Gotta love typos. Comment 28 should have read "Clear direct formatting removes direct formatting and if language is set at the direct formatting level, clear direct formatting *should* clear it. Its as simple as that. Cor seems *to* be misunderstanding the issue."

So i checked out the XML of some text that was set to french and here is the relevant parts in content.xml

<office:automatic-styles>
 ...
 <style:style style:name="T2" style:family="text">
   <style:text-properties fo:language="fi" fo:country="FI" />
 </style:style>
 ...
</office:automatic-styles>
<office:body>
 <office:text>
   ...
   <text:p text:style-name="Standard">LibreOffice is 
   <text:s />
   <text:span text:style-name="T2">the greatest</text:span>software</text:p>
 </office:text>
</office:body>

So all that is needed is for .uno:ResetAttributes to remove the fo:language and fo:country attributes of character and paragraph level direct formatting, similar to what happens when you click the 'Reset to Default Language' context menu entry in the text language field of the statusbar.
Comment 33 Heiko Tietze 2017-10-06 07:39:51 UTC
(In reply to m.a.riosv from comment #30)
> A solution can be while keeping the current "clear direct formatting" adding
> a new one "reset to character, paragraph, list and table styles" clearing
> everything not only format attributes, perhaps there are more settings than
> language involved.

I'm against a new function. Users would have to understand the reasoning behind the difference to CF and I doubt that. Even me following this thread don't understand what "Reset to character style" would mean for standard formatted text (guess nothing).

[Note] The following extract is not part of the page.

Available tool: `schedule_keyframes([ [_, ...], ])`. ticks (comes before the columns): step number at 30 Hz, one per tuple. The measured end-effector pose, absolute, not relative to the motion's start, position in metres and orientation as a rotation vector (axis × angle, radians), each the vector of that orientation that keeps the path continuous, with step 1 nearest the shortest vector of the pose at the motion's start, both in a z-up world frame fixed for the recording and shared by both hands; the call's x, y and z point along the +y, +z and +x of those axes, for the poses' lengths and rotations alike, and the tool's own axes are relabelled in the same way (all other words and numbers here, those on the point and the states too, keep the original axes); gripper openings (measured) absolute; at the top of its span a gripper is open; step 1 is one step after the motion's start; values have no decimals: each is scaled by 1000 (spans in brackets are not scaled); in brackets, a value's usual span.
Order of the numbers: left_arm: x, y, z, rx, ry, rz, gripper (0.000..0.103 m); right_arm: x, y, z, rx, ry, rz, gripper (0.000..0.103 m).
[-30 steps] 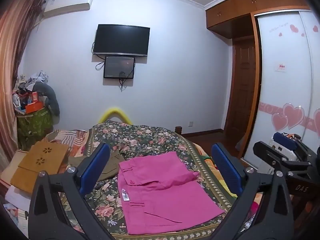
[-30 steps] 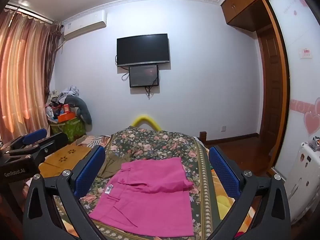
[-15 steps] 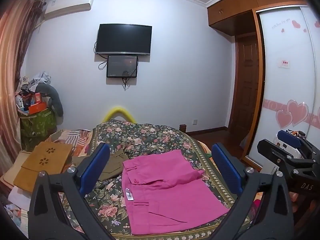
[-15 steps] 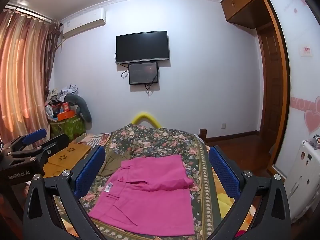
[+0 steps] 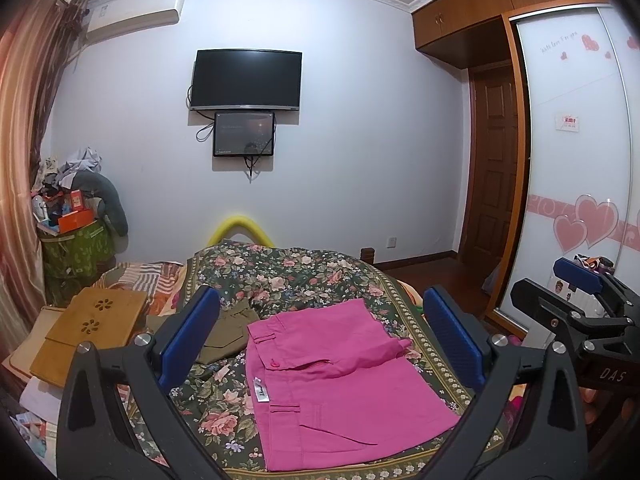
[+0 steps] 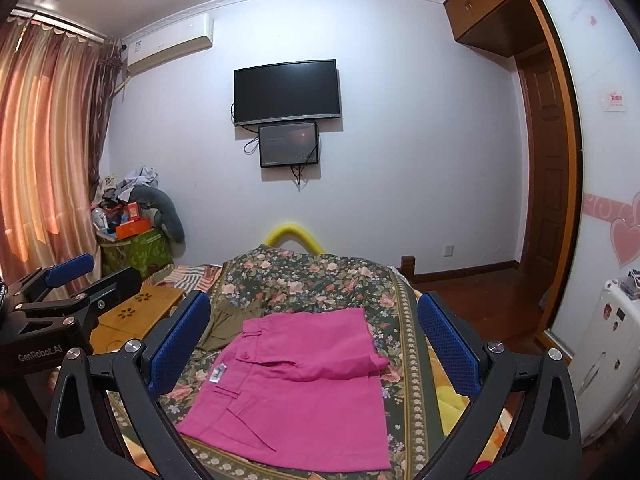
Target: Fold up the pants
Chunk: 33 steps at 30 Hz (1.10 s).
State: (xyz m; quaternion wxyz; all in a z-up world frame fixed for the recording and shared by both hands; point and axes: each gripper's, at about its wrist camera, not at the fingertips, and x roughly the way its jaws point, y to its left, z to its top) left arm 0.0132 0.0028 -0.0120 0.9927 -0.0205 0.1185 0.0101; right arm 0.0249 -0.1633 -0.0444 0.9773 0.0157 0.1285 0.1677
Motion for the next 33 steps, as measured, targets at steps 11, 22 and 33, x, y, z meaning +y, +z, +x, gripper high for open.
schedule_keyframes([
  [11,1,-12,13,234,23,-39,103,-163,-44,25,257,339,30,103],
  [22,0,-10,12,227,20,-39,103,-160,-44,24,256,336,29,103],
  [33,0,-10,11,226,23,-33,103,-160,-44,24,257,337,30,103],
])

When it comes to interaction we should rather think about expert workflows with double- or ctrl- click on clear formatting, or the like.
Comment 34 QA Administrators 2018-10-07 03:05:27 UTC Comment hidden (obsolete)
Comment 35 RGB 2018-10-07 11:58:27 UTC
Problem still present in 6.1.2
Comment 36 Walter 2018-10-12 20:04:01 UTC
Bug present in LO 5.4.7.2 (x64)
Comment 37 Cor Nouws 2018-10-13 09:27:26 UTC
So I re-read the issue (more or less) and think with a changed summary, it is good to see what UX can decide.
(Then hoping that it is technically feasible too)
Comment 38 Thomas Lendo 2018-10-16 23:47:52 UTC
Both behaviors have their positive effects. As style user I principally support the enhancement request. But my experience is that I never created own character styles for words in other languages than the other text has (maybe because it wasn't necessary today as Ctrl+m ignores language settings).

If the majority prefers the here suggested way, then the change only should be implemented AFTER fixing of enhancement request in bug 35186 (especially see bug 35186 comment 13). Paragraphs incl. styles are lacking language information therefore fixing this would have some side effects for many users. This was also mentioned in comment 16 here.

As I stumbled over the problem to not be able to "reset" language information to the setting in the paragraph style, I suggest a middle way: Add a real Ctrl+m-like command for resetting language setting in the language chooser menu in the status bar. This wouldn't clutter other places of the UI with new or extended commands e.g. what was suggested in comment 30.
Comment 39 Heiko Tietze 2018-10-18 07:25:34 UTC
We talked about this request in the design meeting. And while it makes a lot of sense to handle the language as just like any other property there are strong arguments against:
a) it's not a visual property, 
b) we have options to reset to default (tools > options > language > * > reset or via statusbar)
c) resetting the langauge returns English if users haven't modified the default style (bug 35186)

So the resolution is NOTABUG (actually WORKSFORME).